Un processeur central pas comme les autres

La conception d’un processeur quantique évolutif est l’un des principaux défis liés à la création d’ordinateurs quantiques. « Cela requiert d’énormes efforts de recherche et développement, selon D‑Wave. Pour exploiter la force quantique, nous devons créer un environnement extrême pour le processeur : température près du zéro absolu (180 fois plus froid que le vide intersidéral), absence de bruit, de champ magnétique, de vibrations, etc. »

Pour créer un ordinateur quantique, il a fallu utiliser de nouvelles architectures de processeur, de nouveaux matériaux et des concepts complètement différents de ceux utilisés pour bâtir les ordinateurs existants.

Évidemment, ces systèmes sont actuellement très coûteux (à partir de 15 millions de dollars).

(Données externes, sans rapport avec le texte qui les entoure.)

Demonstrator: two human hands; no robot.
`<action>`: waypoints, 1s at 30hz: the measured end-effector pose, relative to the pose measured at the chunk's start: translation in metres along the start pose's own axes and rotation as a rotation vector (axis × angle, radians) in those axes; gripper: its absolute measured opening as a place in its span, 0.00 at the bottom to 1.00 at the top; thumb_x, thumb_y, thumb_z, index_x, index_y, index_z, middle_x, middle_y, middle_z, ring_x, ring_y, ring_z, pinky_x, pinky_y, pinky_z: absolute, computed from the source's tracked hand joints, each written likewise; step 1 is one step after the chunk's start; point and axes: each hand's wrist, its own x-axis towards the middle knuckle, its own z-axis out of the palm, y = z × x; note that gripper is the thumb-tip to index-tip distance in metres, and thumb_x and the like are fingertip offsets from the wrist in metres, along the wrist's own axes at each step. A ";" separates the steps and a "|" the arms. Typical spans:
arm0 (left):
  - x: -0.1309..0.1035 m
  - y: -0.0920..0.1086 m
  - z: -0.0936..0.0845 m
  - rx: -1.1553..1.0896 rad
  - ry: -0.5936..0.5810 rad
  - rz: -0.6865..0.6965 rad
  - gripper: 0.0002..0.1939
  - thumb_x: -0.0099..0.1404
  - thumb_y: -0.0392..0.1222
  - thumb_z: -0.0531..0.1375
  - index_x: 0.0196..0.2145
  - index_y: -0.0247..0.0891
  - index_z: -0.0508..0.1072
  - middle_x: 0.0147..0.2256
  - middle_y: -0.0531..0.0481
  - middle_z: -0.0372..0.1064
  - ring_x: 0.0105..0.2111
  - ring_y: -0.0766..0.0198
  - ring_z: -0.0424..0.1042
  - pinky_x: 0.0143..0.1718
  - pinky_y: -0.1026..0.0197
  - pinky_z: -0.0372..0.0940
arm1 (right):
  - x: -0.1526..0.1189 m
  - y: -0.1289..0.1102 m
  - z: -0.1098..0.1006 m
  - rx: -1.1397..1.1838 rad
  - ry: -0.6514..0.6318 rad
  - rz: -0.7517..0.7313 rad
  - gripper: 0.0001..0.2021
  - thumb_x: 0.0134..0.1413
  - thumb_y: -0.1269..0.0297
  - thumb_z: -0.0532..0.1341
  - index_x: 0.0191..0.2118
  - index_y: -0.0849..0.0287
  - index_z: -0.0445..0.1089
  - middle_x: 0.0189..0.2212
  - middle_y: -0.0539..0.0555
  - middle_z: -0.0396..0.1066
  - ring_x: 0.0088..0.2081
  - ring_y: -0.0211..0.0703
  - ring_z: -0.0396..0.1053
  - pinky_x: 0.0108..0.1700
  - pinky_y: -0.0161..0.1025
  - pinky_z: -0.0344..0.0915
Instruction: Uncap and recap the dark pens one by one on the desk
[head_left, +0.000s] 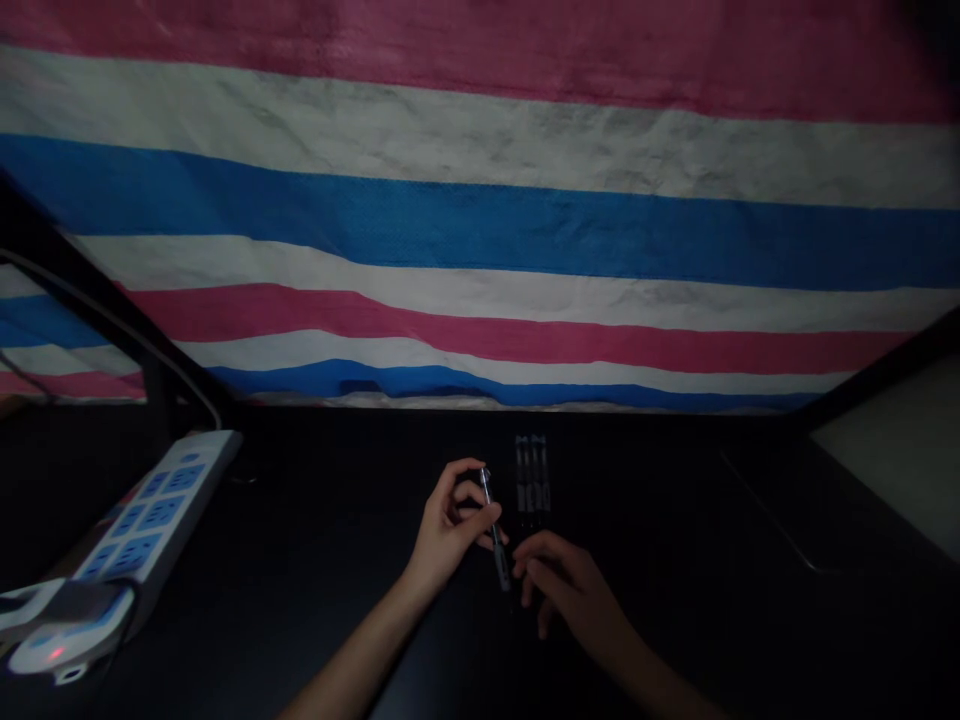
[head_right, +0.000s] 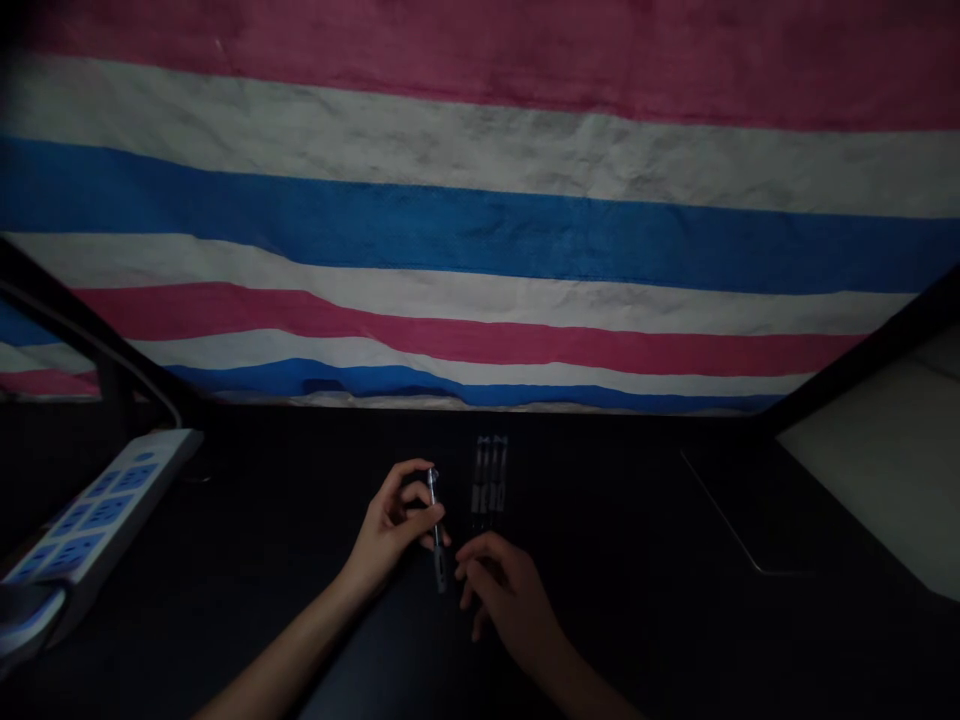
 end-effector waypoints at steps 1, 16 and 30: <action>0.001 0.001 0.001 0.003 0.005 0.004 0.25 0.56 0.40 0.66 0.48 0.44 0.59 0.28 0.61 0.63 0.21 0.65 0.75 0.20 0.67 0.69 | 0.000 0.000 0.001 -0.005 0.009 0.001 0.16 0.52 0.52 0.59 0.35 0.62 0.68 0.30 0.53 0.67 0.26 0.37 0.67 0.17 0.30 0.64; 0.032 0.039 0.000 0.170 0.007 0.114 0.25 0.53 0.41 0.65 0.47 0.43 0.60 0.24 0.61 0.65 0.21 0.63 0.75 0.21 0.65 0.68 | 0.003 -0.002 -0.005 -0.618 0.161 -0.352 0.08 0.59 0.70 0.52 0.38 0.57 0.68 0.32 0.53 0.71 0.32 0.41 0.70 0.32 0.38 0.70; 0.071 0.006 0.001 0.889 0.096 0.132 0.23 0.48 0.31 0.65 0.44 0.38 0.71 0.24 0.57 0.67 0.21 0.67 0.68 0.25 0.65 0.60 | 0.024 -0.003 -0.022 -1.459 0.090 -0.924 0.13 0.59 0.79 0.53 0.46 0.62 0.70 0.43 0.58 0.73 0.49 0.50 0.65 0.49 0.49 0.65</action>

Une option plus économique qu’offre D-Wave est l’accès à l’ordinateur quantique par l’intermédiaire de l’infonuagique.

Le parcours de l’exportation raconté par Dave Pires, vice-président, génie, à D‑Wave Systems

Quand avez-vous envisagé l’exportation?

À D-Wave, nous avons prévu exporter dès le départ. Vu le coût de nos produits, il était clair que nous allions avoir comme clients des entreprises Fortune 500 et des organismes gouvernementaux. En 2010, nous avons constaté que nous attirions principalement des clients l’extérieur du Canada.

Par où êtes-vous passé pour en arriver là où vous êtes?

Notre parcours d’exportation s’est déroulé parallèlement à notre processus de commercialisation. Au départ, l’entreprise était beaucoup plus petite (environ 40 personnes). Il a fallu travailler en étroite collaboration avec tous les membres de notre fantastique équipe. C’est une expérience extrêmement enrichissante de faire partie d’un groupe aussi dévoué, qui a effectué la recherche, déterminé la marche à suivre et fait tout ce qu’il y a avait à faire pour atteindre nos objectifs.

Quelle est la plus grande différence entre faire des affaires au Canada et faire des affaires à l’étranger? Comment vous êtes-vous adapté?

Nous avons des clients canadiens pour l’accès au nuage, mais toutes nos ventes de systèmes ont été faites à l’étranger. Nous avons commencé par exporter et nous prévoyons maintenant faire nos premières ventes de systèmes au Canada. Les ventes d’accès au nuage sont à peu près les mêmes au Canada et ailleurs.

L’exportation a-t-elle influencé votre approche de vente au Canada?

Il y a un intérêt énorme pour le développement de l’informatique quantique, et d’importants efforts en ce sens sont commandités par les gouvernements de partout dans le monde. Cette situation, combinée à la clientèle que nous avons réussi à attirer à l’échelle internationale, nous a permis de bâtir notre renommée au Canada. Nous sommes fiers d’être le chef de file de ce nouveau secteur qui, selon nous, procurera des avantages énormes pour le Canada. Grâce à nos exportations et à nos relations avec des entreprises américaines et européennes de premier plan, des portes s’ouvrent pour nous au Canada.

Qu’avez-vous appris en exportant qui vous a servi au Canada?

Tant de choses. Il faut connaître les permis et les exigences réglementaires. Nous avons dû apprendre et nous améliorer continuellement à l’échelle de l’entreprise. La majorité de nos activités sont réalisées au Canada. Si vous arrivez à percer le marché international, vous serez bien positionné pour faire des ventes sur le marché intérieur.